Brief: Take the lines below beginning at the line that has "For the benchmark, mark the black foot" and stopping after the line that has "For the benchmark, mark the white ceramic", and print them exactly as they are, with no other lines.

Data for review:

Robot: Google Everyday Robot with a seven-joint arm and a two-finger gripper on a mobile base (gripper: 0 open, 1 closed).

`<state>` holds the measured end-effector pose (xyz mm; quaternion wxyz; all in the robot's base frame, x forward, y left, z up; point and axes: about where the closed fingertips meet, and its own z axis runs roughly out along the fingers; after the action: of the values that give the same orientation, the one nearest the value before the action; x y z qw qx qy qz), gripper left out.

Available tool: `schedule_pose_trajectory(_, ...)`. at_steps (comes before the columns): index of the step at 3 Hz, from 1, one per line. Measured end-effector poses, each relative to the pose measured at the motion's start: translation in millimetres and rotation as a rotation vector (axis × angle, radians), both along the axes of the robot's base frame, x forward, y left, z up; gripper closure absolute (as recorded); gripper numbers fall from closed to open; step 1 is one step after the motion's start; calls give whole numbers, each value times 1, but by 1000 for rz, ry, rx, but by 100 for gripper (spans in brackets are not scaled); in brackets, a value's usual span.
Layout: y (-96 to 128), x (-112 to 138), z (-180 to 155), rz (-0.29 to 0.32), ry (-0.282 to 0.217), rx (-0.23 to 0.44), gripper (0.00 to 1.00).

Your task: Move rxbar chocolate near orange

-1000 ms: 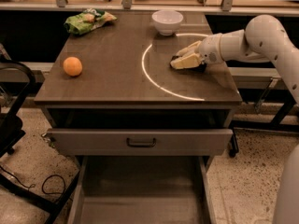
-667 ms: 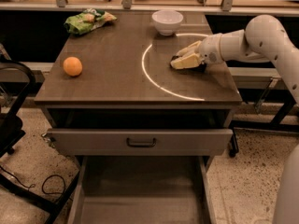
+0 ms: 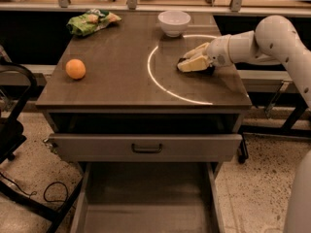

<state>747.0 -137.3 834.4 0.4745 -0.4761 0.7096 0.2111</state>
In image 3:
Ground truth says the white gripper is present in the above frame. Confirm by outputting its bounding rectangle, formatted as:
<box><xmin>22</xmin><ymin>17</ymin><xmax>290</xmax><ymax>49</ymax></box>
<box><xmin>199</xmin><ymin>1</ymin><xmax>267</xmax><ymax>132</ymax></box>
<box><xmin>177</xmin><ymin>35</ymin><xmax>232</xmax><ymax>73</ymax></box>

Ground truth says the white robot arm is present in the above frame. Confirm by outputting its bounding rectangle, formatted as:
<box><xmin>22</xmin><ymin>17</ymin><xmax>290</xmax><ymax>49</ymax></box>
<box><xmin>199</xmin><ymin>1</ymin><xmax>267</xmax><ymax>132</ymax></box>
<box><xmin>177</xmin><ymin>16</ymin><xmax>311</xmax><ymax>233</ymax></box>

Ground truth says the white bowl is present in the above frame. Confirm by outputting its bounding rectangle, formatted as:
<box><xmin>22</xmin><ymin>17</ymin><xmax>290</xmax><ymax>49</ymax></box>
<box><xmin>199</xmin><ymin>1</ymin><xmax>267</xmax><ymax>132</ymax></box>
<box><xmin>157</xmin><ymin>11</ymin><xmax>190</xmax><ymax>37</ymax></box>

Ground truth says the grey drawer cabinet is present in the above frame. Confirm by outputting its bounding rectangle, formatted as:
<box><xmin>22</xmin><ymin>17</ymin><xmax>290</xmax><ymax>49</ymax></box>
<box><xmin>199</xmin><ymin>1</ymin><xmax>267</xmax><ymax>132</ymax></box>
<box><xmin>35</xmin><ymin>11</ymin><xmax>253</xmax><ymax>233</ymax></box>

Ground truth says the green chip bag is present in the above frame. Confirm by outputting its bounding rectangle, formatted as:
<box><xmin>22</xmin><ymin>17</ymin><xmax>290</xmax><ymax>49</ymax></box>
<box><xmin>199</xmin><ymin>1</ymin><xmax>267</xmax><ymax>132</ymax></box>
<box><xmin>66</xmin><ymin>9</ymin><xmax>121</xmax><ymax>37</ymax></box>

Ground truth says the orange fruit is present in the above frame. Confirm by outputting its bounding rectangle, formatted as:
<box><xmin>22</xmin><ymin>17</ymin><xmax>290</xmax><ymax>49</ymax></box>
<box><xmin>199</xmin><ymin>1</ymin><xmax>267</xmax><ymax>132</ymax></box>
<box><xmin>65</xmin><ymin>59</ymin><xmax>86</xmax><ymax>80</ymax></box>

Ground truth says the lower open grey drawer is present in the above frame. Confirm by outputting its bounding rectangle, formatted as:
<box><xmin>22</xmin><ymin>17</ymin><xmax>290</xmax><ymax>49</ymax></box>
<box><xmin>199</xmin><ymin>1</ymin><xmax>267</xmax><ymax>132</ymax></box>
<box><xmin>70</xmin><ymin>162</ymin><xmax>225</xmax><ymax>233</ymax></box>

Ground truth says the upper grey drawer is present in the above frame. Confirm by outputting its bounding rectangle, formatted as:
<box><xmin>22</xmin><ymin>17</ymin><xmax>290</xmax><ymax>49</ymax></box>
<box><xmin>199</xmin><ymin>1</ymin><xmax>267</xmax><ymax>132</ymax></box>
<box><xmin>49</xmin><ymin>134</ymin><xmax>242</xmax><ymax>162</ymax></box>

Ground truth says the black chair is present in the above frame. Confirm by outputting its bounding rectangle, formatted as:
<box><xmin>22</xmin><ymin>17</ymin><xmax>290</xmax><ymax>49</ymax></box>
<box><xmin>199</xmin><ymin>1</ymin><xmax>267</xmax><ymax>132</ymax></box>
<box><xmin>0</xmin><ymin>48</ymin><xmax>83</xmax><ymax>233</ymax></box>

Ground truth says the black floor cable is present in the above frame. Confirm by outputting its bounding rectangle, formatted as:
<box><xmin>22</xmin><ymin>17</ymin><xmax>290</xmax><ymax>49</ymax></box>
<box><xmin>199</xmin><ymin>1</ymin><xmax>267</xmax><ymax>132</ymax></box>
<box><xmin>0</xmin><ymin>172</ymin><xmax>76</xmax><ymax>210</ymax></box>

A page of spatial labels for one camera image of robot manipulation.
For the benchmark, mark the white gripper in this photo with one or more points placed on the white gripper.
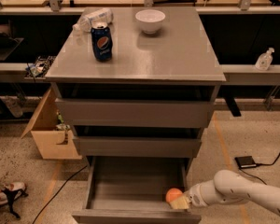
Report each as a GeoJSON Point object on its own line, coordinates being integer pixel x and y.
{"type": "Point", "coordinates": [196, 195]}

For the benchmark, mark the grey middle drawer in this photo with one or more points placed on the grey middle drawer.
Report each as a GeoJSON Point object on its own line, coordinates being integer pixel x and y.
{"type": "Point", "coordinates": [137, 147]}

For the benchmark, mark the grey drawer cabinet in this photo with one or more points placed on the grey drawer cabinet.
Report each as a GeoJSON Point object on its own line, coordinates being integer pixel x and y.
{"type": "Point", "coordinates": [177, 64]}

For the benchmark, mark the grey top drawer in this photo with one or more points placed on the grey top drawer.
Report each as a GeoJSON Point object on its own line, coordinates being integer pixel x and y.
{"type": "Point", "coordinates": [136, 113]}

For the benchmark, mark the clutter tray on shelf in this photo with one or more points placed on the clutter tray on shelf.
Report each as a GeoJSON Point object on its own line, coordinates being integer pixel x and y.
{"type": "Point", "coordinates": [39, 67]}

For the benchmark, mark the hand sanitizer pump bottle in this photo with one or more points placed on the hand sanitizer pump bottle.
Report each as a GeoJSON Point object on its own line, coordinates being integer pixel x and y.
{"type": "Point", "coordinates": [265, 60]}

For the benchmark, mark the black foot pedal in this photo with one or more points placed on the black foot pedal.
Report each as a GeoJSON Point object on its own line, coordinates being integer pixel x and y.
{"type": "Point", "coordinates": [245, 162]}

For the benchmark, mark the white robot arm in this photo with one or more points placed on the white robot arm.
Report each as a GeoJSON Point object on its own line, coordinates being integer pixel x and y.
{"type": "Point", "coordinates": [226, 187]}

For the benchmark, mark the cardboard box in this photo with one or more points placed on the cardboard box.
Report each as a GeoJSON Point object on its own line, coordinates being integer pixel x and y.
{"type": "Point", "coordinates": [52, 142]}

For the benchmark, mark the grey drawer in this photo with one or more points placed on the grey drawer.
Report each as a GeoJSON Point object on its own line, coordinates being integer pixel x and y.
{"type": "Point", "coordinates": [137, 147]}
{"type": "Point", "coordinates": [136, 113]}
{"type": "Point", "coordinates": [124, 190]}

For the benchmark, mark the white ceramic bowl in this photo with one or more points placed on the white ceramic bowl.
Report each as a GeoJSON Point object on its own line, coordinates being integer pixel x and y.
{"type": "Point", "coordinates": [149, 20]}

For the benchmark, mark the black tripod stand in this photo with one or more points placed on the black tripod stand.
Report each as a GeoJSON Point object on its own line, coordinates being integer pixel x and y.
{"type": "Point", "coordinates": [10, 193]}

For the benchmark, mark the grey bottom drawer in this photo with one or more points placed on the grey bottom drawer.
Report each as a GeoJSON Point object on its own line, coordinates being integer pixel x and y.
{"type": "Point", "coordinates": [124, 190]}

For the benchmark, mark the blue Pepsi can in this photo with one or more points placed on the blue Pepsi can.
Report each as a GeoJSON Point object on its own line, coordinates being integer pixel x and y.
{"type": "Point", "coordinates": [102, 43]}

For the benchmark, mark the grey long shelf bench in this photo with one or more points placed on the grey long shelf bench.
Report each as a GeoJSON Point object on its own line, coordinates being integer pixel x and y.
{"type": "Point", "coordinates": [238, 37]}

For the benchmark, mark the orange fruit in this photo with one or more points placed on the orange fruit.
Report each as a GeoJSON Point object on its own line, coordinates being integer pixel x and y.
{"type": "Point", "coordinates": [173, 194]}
==
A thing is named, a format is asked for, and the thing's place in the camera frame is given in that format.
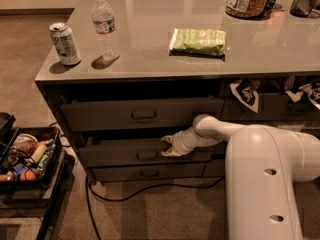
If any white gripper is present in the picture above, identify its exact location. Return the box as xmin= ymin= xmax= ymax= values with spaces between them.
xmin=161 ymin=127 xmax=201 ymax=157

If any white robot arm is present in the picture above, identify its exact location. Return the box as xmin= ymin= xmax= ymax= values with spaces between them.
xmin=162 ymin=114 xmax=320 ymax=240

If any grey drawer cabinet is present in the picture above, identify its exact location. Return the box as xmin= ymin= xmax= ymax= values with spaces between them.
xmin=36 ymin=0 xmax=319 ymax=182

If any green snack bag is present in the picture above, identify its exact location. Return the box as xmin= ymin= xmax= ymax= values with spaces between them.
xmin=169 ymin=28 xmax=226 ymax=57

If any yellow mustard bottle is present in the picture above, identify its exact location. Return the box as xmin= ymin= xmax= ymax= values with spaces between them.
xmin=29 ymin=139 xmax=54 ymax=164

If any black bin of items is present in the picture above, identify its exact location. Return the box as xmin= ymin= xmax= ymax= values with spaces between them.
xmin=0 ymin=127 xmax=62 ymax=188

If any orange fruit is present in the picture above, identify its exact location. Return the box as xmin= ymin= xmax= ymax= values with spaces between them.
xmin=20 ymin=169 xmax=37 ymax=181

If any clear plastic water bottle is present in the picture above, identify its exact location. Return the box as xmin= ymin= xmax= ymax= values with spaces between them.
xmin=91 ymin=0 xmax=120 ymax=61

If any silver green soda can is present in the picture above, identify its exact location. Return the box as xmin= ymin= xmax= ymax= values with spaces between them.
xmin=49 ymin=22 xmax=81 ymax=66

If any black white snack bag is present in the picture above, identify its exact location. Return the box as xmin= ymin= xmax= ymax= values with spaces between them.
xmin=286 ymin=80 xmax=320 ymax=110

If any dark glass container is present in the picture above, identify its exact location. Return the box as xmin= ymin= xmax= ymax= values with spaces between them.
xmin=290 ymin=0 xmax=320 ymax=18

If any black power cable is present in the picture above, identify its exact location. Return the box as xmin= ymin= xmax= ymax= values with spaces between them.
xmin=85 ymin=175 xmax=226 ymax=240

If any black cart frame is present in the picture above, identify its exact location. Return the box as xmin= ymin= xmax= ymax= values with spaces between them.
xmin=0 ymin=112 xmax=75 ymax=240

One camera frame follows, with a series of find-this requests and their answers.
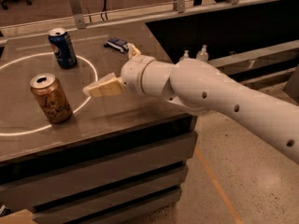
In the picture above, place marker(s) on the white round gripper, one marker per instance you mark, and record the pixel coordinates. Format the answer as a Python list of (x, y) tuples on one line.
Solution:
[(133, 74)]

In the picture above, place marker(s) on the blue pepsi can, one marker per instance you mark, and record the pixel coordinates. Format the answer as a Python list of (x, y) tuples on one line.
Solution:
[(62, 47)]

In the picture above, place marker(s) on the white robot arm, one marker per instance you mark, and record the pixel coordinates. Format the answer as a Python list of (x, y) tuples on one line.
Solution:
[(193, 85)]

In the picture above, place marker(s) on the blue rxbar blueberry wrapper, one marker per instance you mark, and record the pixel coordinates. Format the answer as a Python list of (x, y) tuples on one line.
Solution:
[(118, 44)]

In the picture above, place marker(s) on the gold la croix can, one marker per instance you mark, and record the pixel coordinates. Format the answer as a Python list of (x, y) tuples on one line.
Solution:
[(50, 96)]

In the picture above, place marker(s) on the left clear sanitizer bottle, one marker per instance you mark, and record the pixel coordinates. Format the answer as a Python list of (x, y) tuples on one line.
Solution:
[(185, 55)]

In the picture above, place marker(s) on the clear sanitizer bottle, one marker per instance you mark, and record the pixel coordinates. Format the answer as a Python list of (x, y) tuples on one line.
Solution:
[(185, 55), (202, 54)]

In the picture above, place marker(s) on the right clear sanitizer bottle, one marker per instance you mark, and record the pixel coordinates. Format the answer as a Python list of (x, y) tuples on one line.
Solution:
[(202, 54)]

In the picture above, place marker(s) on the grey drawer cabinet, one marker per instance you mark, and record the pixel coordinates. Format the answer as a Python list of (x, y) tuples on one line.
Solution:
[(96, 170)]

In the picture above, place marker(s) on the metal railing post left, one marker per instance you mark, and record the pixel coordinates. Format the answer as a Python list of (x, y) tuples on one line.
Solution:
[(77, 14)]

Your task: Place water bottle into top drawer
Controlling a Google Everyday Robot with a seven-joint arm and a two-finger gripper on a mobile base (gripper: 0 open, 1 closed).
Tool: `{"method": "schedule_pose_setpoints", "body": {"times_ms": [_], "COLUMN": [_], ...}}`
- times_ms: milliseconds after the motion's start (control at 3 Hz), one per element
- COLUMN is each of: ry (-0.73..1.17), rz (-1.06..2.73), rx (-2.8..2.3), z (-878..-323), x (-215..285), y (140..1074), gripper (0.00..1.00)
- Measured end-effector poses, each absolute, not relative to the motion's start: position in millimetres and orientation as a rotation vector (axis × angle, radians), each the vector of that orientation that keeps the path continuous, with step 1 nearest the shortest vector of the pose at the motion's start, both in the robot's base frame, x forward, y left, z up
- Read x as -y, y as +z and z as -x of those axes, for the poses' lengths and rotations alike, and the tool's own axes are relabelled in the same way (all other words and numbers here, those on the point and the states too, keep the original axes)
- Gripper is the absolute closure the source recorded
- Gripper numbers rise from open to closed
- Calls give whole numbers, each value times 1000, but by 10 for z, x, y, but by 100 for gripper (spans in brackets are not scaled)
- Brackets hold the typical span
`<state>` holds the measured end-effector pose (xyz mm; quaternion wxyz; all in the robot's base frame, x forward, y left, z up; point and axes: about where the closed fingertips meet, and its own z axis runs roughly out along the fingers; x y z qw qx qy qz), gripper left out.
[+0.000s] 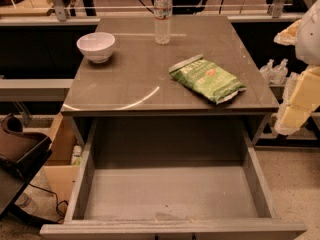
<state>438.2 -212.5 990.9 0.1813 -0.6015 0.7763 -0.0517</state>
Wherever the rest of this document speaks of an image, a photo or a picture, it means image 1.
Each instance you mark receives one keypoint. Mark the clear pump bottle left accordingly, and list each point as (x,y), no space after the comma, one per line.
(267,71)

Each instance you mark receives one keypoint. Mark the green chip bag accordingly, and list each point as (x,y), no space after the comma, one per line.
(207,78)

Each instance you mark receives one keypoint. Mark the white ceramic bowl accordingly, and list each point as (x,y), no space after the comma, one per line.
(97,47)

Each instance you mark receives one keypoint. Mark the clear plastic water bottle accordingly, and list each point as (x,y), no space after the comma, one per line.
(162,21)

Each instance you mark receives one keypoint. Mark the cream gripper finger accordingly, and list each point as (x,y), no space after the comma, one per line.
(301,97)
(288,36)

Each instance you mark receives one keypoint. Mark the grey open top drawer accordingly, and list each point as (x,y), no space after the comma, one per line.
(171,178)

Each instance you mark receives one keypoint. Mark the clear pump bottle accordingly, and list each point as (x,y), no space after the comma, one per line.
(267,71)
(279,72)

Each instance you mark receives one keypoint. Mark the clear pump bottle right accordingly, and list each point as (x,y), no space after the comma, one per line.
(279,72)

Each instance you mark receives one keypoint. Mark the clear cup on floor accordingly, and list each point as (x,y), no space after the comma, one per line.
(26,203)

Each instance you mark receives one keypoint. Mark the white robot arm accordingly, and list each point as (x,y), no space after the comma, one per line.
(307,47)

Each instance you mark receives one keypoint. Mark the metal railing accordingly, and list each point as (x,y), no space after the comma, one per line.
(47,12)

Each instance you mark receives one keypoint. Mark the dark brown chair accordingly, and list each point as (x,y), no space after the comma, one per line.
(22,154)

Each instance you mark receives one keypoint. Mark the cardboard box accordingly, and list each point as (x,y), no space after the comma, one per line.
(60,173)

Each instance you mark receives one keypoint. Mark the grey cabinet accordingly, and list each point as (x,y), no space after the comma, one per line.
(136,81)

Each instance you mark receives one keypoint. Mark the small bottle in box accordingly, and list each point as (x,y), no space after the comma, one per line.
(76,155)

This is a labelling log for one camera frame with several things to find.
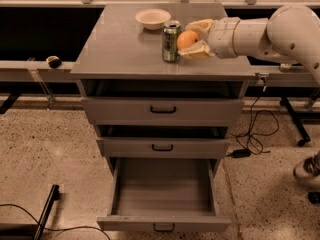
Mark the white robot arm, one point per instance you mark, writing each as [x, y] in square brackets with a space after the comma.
...
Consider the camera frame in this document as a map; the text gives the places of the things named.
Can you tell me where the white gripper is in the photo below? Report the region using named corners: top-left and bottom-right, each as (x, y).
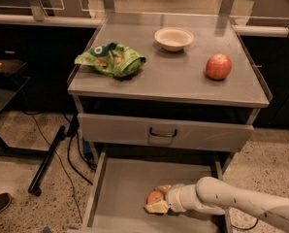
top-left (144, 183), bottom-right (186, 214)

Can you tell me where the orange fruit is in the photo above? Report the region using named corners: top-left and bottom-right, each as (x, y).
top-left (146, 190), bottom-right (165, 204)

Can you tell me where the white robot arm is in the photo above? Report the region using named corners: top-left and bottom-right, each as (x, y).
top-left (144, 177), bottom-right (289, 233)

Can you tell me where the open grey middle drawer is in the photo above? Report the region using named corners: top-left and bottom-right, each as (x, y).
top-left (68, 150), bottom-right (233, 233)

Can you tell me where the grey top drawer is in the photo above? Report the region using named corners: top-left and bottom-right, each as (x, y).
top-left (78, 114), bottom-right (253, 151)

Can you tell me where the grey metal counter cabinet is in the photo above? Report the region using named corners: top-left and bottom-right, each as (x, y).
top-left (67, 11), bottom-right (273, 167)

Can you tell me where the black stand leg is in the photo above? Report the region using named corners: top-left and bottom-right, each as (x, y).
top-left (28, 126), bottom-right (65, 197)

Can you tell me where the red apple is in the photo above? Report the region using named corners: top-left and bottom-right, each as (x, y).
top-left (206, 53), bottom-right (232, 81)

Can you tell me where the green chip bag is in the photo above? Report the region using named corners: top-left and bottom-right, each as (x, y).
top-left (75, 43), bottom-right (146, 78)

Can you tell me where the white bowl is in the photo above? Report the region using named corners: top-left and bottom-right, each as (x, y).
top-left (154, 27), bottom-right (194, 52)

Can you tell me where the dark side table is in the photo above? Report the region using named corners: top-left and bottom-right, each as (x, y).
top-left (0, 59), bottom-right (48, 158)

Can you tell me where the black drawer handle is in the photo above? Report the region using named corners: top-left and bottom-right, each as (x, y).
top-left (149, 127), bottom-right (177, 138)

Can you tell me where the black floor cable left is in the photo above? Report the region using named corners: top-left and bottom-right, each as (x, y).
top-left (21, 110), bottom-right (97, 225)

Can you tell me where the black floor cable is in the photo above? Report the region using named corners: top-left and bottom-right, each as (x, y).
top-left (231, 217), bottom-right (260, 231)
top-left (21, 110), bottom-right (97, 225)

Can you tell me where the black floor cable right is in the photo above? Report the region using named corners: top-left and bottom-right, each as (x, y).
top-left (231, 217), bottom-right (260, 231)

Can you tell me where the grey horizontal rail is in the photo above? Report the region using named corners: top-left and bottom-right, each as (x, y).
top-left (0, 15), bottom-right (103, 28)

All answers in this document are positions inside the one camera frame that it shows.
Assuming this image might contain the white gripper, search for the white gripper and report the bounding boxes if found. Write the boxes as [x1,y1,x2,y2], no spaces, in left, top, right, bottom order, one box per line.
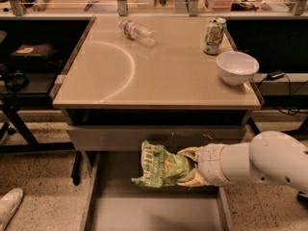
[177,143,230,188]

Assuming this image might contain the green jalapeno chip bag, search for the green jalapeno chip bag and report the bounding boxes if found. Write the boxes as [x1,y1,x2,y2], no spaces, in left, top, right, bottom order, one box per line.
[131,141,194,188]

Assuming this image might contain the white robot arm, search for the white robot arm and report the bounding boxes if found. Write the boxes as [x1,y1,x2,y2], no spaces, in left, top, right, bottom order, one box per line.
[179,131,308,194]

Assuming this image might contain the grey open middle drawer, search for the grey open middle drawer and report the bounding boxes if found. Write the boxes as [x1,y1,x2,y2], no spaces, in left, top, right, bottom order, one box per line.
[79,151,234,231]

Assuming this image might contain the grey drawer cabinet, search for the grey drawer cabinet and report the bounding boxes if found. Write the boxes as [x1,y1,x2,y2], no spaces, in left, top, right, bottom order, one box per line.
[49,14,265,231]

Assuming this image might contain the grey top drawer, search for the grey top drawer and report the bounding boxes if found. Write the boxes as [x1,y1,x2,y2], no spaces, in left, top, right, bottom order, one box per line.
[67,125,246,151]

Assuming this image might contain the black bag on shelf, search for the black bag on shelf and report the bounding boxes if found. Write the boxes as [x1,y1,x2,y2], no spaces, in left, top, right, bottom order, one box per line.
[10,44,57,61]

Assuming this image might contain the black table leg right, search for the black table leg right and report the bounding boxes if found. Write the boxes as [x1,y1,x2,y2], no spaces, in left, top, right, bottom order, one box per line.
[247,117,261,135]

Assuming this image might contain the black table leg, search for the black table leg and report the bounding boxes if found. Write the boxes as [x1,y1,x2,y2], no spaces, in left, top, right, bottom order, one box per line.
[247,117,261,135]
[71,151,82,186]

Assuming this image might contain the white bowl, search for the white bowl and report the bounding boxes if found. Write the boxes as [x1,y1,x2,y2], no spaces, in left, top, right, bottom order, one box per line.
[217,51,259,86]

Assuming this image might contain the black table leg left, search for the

Result below:
For the benchmark, mark the black foot pedal in this photo with one or more points placed on the black foot pedal.
Report each as a GeoJSON Point object on its own line, coordinates being integer pixel x and y.
{"type": "Point", "coordinates": [245, 162]}

For the benchmark, mark the white robot arm in this photo with one or more points placed on the white robot arm.
Report each as a GeoJSON Point object on its own line, coordinates being integer pixel x and y.
{"type": "Point", "coordinates": [226, 187]}

For the benchmark, mark the cardboard box in this photo with one or more points placed on the cardboard box.
Report each as a GeoJSON Point object on its own line, coordinates being integer pixel x and y.
{"type": "Point", "coordinates": [52, 142]}

For the benchmark, mark the grey drawer in this photo with one or more points placed on the grey drawer.
Report each as a GeoJSON Point object on its own line, coordinates being integer pixel x and y.
{"type": "Point", "coordinates": [137, 147]}
{"type": "Point", "coordinates": [136, 113]}
{"type": "Point", "coordinates": [124, 190]}

For the benchmark, mark the white ceramic bowl in this photo with one or more points placed on the white ceramic bowl.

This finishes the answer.